--- DIRECTIONS ---
Tell me how many lines in the data include "blue", and keep the reply to that number.

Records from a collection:
+--
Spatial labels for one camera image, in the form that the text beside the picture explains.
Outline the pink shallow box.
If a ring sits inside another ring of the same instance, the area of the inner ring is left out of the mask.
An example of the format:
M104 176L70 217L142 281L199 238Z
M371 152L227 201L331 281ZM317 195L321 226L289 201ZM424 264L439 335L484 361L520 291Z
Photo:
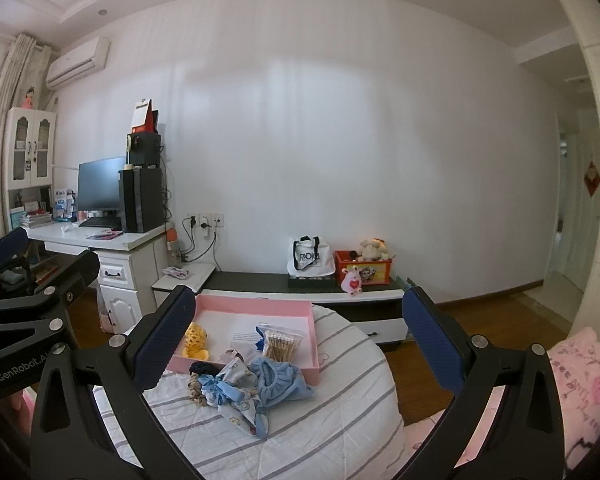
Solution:
M262 323L302 333L291 363L300 368L309 385L320 382L317 336L309 301L199 295L193 322L207 333L209 362L217 367L224 365L221 356L232 348L233 342L254 344L258 340L256 327Z

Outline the white wall socket strip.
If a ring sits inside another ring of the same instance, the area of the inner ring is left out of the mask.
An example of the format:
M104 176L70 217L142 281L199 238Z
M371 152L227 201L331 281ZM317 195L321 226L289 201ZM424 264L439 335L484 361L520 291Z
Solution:
M203 238L210 238L224 228L224 214L189 214L184 224L190 234L198 231Z

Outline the colourful packet on cabinet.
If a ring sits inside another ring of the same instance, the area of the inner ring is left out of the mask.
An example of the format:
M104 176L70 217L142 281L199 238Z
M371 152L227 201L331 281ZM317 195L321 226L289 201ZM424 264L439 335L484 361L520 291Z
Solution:
M189 270L179 268L178 266L168 266L162 270L162 274L170 276L170 278L176 278L177 280L186 280L189 276Z

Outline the black box on tower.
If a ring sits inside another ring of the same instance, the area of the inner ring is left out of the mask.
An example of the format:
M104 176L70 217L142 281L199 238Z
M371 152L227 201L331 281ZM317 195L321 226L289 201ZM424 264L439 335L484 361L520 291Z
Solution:
M137 132L126 136L126 164L152 168L160 165L161 136L156 132Z

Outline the red toy storage box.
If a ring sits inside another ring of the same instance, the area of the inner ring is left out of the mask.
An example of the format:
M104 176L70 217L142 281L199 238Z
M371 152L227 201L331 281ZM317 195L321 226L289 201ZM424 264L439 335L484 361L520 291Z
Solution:
M336 281L341 283L344 279L344 270L358 269L363 286L385 285L390 282L392 260L354 260L350 252L335 250L334 261L336 264Z

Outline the yellow crochet item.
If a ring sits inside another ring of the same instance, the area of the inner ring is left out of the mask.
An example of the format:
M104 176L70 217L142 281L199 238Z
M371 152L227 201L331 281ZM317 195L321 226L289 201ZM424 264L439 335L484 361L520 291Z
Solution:
M196 323L190 323L184 334L182 356L197 361L208 361L207 333Z

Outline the blue white package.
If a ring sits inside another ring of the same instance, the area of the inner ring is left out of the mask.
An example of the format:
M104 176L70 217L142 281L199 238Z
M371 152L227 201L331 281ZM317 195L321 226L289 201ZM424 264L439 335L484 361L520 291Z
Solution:
M76 193L71 188L54 189L54 220L76 222Z

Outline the white low side cabinet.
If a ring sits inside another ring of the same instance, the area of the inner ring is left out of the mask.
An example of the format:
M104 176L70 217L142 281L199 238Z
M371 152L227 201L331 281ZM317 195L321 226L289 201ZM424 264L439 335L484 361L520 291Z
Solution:
M178 285L186 286L195 294L199 294L204 288L204 284L211 278L211 275L215 270L216 267L212 263L187 263L178 269L178 274L176 274L176 276L163 274L163 276L151 286L156 305L160 306L163 300L165 300Z

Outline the white desk with drawers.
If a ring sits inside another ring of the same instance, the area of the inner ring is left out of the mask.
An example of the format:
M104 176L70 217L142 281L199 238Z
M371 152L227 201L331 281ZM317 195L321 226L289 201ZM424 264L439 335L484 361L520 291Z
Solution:
M99 229L79 223L47 223L27 232L50 252L72 256L85 249L95 252L105 318L114 332L124 333L143 315L157 310L152 285L168 265L166 231L172 226L168 222L145 233L123 233L111 240L96 240Z

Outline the white printed cloth blue bow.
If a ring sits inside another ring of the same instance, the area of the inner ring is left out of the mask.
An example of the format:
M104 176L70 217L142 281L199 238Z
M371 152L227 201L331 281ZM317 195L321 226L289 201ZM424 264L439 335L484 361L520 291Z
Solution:
M260 440L268 436L268 415L257 376L241 358L232 359L215 376L201 375L198 382L207 404L232 426Z

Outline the beige plush toy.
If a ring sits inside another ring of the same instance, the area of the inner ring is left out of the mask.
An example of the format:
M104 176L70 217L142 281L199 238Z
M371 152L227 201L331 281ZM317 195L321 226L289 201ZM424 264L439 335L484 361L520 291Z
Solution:
M389 260L389 251L386 243L380 238L362 240L356 250L358 261L380 261Z

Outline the black computer tower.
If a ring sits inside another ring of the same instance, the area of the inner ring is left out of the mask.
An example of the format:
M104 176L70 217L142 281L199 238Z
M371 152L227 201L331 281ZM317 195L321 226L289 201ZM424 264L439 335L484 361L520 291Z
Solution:
M119 192L119 216L124 232L145 233L166 221L159 168L120 170Z

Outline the white glass door cabinet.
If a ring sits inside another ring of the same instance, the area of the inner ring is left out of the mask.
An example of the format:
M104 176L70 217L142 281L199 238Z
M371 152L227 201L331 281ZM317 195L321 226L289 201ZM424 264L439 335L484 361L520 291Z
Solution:
M12 107L6 120L4 164L7 191L53 182L56 114Z

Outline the stack of books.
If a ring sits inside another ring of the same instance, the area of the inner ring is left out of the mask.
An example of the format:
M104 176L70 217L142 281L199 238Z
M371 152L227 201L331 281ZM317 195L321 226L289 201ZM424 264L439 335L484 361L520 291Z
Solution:
M20 226L34 229L52 221L53 215L48 211L31 211L21 217Z

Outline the black white TV stand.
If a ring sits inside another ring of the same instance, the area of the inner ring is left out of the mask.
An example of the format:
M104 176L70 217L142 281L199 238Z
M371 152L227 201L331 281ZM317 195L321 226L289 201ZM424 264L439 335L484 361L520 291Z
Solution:
M395 347L408 336L402 315L404 284L393 278L388 284L364 286L358 296L349 296L333 280L291 285L285 274L214 271L202 292L235 298L311 301L334 310L381 347Z

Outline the white striped quilt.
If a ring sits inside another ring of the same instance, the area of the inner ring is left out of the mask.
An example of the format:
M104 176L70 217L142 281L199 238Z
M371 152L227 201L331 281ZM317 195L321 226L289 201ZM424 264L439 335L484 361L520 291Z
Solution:
M314 307L320 382L308 400L268 414L266 440L190 400L188 378L166 372L144 398L207 479L390 479L407 460L396 385L382 351L341 315Z

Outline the white air conditioner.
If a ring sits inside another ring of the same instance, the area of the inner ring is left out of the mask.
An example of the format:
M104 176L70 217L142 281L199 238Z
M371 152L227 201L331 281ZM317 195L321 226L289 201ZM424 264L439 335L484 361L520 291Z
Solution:
M100 72L106 66L110 41L95 37L80 44L50 64L46 87L57 90L81 78Z

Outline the orange cap bottle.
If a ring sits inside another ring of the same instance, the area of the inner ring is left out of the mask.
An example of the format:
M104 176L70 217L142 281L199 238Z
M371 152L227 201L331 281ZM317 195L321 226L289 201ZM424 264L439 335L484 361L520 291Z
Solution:
M178 264L178 232L174 228L166 231L166 253L169 266L176 266Z

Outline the light blue terry cap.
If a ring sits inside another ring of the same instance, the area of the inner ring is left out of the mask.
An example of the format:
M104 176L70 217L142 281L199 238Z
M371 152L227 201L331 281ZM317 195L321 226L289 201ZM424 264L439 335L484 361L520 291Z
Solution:
M289 362L261 356L251 362L250 370L257 377L258 395L265 408L313 396L313 389L306 383L302 371Z

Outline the pink heart plush toy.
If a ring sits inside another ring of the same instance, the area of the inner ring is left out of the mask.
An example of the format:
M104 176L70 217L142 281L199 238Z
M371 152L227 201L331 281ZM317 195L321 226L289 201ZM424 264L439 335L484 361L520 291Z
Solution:
M362 276L356 266L342 270L341 289L349 296L356 296L362 292Z

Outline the pink floral bedding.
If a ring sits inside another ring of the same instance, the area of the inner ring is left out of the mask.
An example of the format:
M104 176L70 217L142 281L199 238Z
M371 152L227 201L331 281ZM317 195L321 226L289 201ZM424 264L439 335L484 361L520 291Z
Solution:
M576 468L600 437L600 341L592 327L559 341L547 351L554 372L565 437L565 474ZM494 421L504 387L493 388L478 428L456 466L473 460ZM418 450L441 417L437 412L404 429L407 460Z

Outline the cotton swab bag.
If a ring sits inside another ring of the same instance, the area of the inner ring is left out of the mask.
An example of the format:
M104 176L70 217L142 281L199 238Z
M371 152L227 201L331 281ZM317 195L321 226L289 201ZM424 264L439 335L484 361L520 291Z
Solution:
M267 359L276 362L291 362L300 348L306 333L283 326L261 323L256 326L260 340L257 350Z

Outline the red white calendar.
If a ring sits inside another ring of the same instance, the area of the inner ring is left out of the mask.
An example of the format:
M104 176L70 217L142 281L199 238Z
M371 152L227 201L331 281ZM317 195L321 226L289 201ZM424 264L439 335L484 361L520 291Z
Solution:
M142 99L134 104L131 122L132 133L156 132L158 112L152 109L151 99Z

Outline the navy knit scrunchie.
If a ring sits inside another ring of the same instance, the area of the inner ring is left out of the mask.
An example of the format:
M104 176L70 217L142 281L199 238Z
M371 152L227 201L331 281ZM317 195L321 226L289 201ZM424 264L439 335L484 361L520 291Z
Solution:
M219 374L220 369L213 363L207 361L194 361L190 364L188 371L190 374L195 374L197 376L209 375L215 377Z

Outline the beige stocking bundle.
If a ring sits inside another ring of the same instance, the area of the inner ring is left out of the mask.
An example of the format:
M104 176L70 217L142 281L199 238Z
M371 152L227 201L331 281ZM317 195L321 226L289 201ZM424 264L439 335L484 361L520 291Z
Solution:
M192 399L194 403L199 406L207 406L208 402L204 394L202 393L201 384L199 382L199 375L196 373L192 373L189 376L189 380L187 383L187 388L189 392L189 397Z

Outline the red door ornament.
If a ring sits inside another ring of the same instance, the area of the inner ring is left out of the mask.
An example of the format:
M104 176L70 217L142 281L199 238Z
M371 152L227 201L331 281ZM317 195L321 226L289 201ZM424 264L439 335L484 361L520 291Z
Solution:
M598 171L597 166L594 162L588 163L588 168L586 168L583 182L586 190L588 191L588 195L593 197L600 187L600 172Z

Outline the royal blue knit item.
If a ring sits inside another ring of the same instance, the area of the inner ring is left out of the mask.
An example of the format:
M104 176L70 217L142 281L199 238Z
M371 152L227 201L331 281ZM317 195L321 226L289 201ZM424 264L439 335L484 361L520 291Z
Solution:
M263 325L257 325L256 333L259 336L259 339L256 342L256 348L259 352L263 353L266 347L266 328Z

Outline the small doll figurine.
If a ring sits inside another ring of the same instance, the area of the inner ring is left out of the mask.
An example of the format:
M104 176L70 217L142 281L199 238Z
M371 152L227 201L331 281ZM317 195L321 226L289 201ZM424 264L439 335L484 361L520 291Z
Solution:
M35 96L35 88L30 87L26 94L24 95L24 99L21 103L21 107L26 110L32 110L34 105L34 96Z

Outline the black computer monitor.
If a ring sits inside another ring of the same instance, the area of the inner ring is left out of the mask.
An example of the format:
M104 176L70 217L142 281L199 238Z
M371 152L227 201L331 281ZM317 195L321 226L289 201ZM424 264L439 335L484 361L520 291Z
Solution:
M76 208L84 211L117 210L120 206L119 172L124 165L124 157L79 164Z
+--
--- FINISHED TASK ---
4